El poder del MVP
Hay mucha literatura sobre productos mínimos viables (MVP). No creo que pueda aportar nuevas ideas, pero compartiré mi perspectiva basada en una experiencia con un cliente.

Un producto mínimo viable (MVP) es una versión de un producto con las características justas para satisfacer a los primeros clientes y proporcionar retroalimentación para el desarrollo futuro del producto.
Pongamos contexto. El cliente era una empresa europea líder en el campo inmobiliario—aunque el dominio importa poco aquí. El equipo de producto imaginaba un producto complejo para vender a sus clientes. Para medir la aceptación de los usuarios, ejecutamos múltiples pruebas A/B para encontrar el enfoque más exitoso. El producto era sencillo de implementar, pero decidir qué usuarios deberían ver qué era otra historia. Teníamos que considerar la ubicación del usuario, la ubicación de búsqueda, la última visita, etc. El número de variables era grande, así que ejecutamos las pruebas durante casi medio año para reunir datos significativos.

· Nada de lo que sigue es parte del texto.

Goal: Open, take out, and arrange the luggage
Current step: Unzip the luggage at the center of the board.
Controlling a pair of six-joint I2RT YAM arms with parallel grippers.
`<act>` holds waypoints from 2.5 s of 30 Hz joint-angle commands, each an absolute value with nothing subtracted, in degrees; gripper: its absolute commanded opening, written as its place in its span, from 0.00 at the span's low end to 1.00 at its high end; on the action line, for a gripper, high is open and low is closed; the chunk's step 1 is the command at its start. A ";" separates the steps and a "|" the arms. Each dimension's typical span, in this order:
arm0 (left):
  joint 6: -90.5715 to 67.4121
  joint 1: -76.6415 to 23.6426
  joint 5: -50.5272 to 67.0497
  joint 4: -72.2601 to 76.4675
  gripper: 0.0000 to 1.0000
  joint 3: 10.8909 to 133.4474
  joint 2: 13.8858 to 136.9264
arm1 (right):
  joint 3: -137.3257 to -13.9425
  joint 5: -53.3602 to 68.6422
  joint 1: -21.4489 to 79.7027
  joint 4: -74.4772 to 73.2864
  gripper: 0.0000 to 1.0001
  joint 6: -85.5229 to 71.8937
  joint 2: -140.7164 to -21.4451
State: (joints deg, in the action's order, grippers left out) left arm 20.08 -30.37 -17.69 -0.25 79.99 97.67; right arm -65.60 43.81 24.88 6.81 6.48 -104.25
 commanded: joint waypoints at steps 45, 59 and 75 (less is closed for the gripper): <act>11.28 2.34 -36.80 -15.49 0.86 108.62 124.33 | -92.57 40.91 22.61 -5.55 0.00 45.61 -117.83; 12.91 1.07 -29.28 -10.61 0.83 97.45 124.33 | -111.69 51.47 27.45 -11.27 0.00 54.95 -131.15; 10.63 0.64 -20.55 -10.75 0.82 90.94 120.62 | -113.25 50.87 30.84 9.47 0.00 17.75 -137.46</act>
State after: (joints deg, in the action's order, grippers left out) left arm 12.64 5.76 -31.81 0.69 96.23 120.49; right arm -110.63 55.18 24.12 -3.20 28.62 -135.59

Este tipo de experimento requiere métricas adecuadas, así que medimos todo. Una vez terminada la prueba, el equipo de análisis hizo su trabajo—y los resultados nos decepcionaron. Quedaron muy lejos de las expectativas. Sin embargo, una pequeña parte del producto resonó fuertemente con los usuarios, y un mes después el equipo de producto construyó un nuevo producto alrededor de ella.

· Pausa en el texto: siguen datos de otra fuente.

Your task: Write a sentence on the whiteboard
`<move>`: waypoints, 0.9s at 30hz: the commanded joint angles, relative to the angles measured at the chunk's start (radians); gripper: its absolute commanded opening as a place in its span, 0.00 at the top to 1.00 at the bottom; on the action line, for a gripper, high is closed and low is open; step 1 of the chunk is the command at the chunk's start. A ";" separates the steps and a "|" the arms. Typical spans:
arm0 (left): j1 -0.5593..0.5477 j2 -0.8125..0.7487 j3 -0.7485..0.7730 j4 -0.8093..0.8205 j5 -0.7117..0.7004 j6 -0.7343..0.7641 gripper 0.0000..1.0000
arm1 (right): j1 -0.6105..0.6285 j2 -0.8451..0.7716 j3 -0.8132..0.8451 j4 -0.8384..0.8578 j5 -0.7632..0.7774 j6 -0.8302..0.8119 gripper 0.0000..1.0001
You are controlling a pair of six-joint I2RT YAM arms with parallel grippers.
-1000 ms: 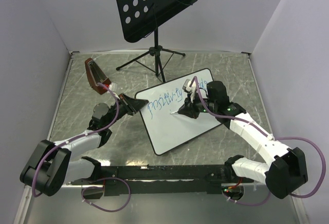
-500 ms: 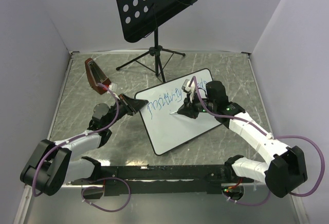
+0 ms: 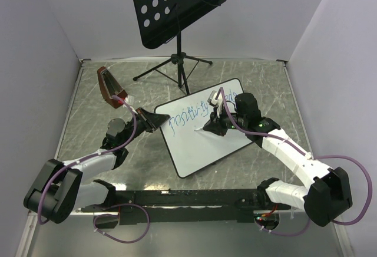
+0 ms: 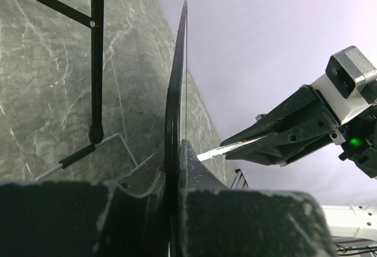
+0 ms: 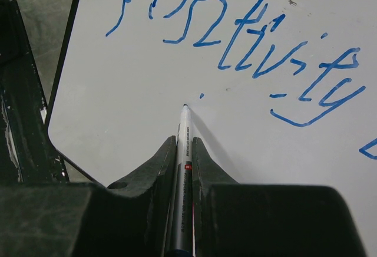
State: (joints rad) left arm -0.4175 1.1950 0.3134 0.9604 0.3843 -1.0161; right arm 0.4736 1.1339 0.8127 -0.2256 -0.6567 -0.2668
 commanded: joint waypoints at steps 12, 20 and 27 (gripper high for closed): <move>-0.010 -0.011 0.027 0.133 0.021 0.027 0.99 | 0.003 0.017 0.026 -0.027 0.015 -0.052 1.00; -0.010 -0.017 0.024 0.133 0.019 0.027 0.99 | 0.005 0.006 0.029 -0.057 0.029 -0.084 1.00; -0.010 -0.029 0.026 0.112 0.015 0.034 0.99 | 0.003 -0.011 0.026 -0.078 0.038 -0.097 1.00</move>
State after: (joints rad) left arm -0.4175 1.1950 0.3134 0.9596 0.3843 -1.0157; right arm 0.4736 1.1320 0.8188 -0.2611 -0.6659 -0.3271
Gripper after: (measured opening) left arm 0.080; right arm 0.181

Ahora comienza la historia real. El nuevo producto carecía de las reglas complejas del anterior: sin lógica de ubicación, sin historial de visitas, sin patrones de búsqueda. Los clientes tendrían una sección especial en la página para mostrar sus productos y compartirla como quisieran. Como la parte orientada al usuario ya existía de la prueba anterior, era hora de hacerlo real y empezar a vender.
Tuvimos una reunión para definir la arquitectura y el plan de implementación. Dos equipos de ingeniería, el jefe de tecnología y el propietario del producto—unas 14 personas en salas virtuales a través de países—discutieron el mejor enfoque y estimaron la finalización. Alguien señaló que, dado que los clientes debían comprar el producto, necesitaríamos involucrar al equipo de comercio. El equipo de productos crearía un nuevo microservicio, y el equipo web consumiría y procesaría esos datos para habilitar el producto para cada cliente.
La complejidad se acumulaba de nuevo. Las estimaciones iniciales apuntaban a tres meses mínimo—probablemente más, dada la coordinación entre ingeniería, marketing y diseño. Escuchando estas discusiones, pregunté al propietario del producto: "¿Cómo venderán este producto a corto plazo?" La respuesta desbloqueó un camino más fácil. Inicialmente, un pequeño equipo de ventas contactaría solo a los clientes más importantes. Después, evaluarían qué otros clientes podrían estar interesados.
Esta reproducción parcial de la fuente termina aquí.